Since then, whenever I hear Hukweem in the night, or hear others speak
of his unearthly laughter, I think of that cry over the tree-tops, and
the thrilling answer far away. And the sound has a ring to it, in my
ears, that it never had before. Hukweem the Night Voice found me
astray in the woods, and brought me safe to a snug camp.--That is a
service which one does not forget in the wilderness.



                     GLOSSARY OF INDIAN NAMES.



Cheplahgan,       _chep-lâh´-gan_, the bald eagle.

Chigwoòltz,       _chig-wooltz´_, the bullfrog.

Clóte Scarpe,      a legendary hero, like Hiawatha, of the
                   Northern Indians. Pronounced variously, Clote
                   Scarpe, Groscap, Gluscap, etc.

Hukweem,          _huk-weem´_, the great northern diver, or loon.

Ismaques,         _iss-mâ-ques´_, the fish-hawk.

Kagax,            _kăg´-ăx_, the weasel.

Killooleet,       _kil´-loo-leet_, the white-throated sparrow.

Kookooskoos,      _koo-koo-skoos´_, the great horned owl.

Lhoks,            _locks_, the panther.

Malsun,           _măl´-sun_, the wolf.

Meeko,            _meek´-ō_, the red squirrel.

Megaleep,         _meg´-â-leep_, the caribou.

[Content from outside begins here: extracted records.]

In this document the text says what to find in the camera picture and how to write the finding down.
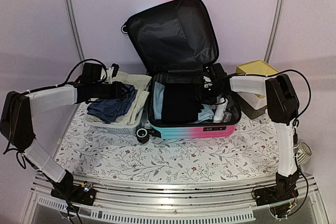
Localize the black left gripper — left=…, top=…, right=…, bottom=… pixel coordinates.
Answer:
left=92, top=81, right=131, bottom=99

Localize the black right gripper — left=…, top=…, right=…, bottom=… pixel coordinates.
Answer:
left=191, top=83, right=225, bottom=105

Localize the dark blue denim garment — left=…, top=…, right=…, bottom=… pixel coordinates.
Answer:
left=87, top=84, right=138, bottom=123

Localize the beige garment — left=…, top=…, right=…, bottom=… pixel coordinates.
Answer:
left=89, top=71, right=151, bottom=125

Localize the black garment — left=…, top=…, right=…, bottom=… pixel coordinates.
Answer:
left=161, top=83, right=203, bottom=124

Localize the pink and teal kids suitcase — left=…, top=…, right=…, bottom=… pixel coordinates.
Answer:
left=121, top=0, right=241, bottom=143

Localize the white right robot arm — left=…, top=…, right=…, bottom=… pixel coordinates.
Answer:
left=206, top=63, right=302, bottom=206

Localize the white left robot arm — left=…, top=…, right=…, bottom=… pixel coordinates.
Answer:
left=1, top=59, right=127, bottom=204

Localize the white cylindrical bottle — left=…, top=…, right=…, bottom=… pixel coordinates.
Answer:
left=213, top=98, right=228, bottom=123

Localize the pale blue denim garment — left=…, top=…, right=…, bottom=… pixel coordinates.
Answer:
left=153, top=82, right=214, bottom=123

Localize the white perforated plastic basket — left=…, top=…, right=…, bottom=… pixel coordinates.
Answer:
left=83, top=115, right=141, bottom=135

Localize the yellow top drawer box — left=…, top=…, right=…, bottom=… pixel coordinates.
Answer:
left=235, top=59, right=279, bottom=120

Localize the floral patterned table mat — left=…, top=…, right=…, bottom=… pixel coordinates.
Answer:
left=51, top=76, right=296, bottom=183

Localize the left wall aluminium post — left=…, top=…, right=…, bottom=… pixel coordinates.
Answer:
left=64, top=0, right=85, bottom=60

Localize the wall aluminium post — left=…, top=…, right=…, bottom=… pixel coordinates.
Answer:
left=264, top=0, right=285, bottom=63
left=64, top=0, right=85, bottom=60

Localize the aluminium front rail frame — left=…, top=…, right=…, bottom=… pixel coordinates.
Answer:
left=23, top=175, right=329, bottom=223

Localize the right wall aluminium post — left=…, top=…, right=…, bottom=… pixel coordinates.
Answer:
left=264, top=0, right=285, bottom=63

Milicete,         _mil´-ĭ-cete_, the name of an Indian tribe;
                   written also Malicete.

Moktaques,        _mok-tâ´-ques_, the hare.

Mooween,          _moo-ween´_, the black bear.

Nemox,            _nĕm´-ox_, the fisher.

Pekquam,          _pek-wăm´_, the fisher.

Seksagadagee,     _sek´-sâ-gā-dâ´-gee_, the grouse.

Tookhees,         _tôk´-hees_, the wood mouse.

Upweekis,         _up-week´-iss_, the Canada lynx.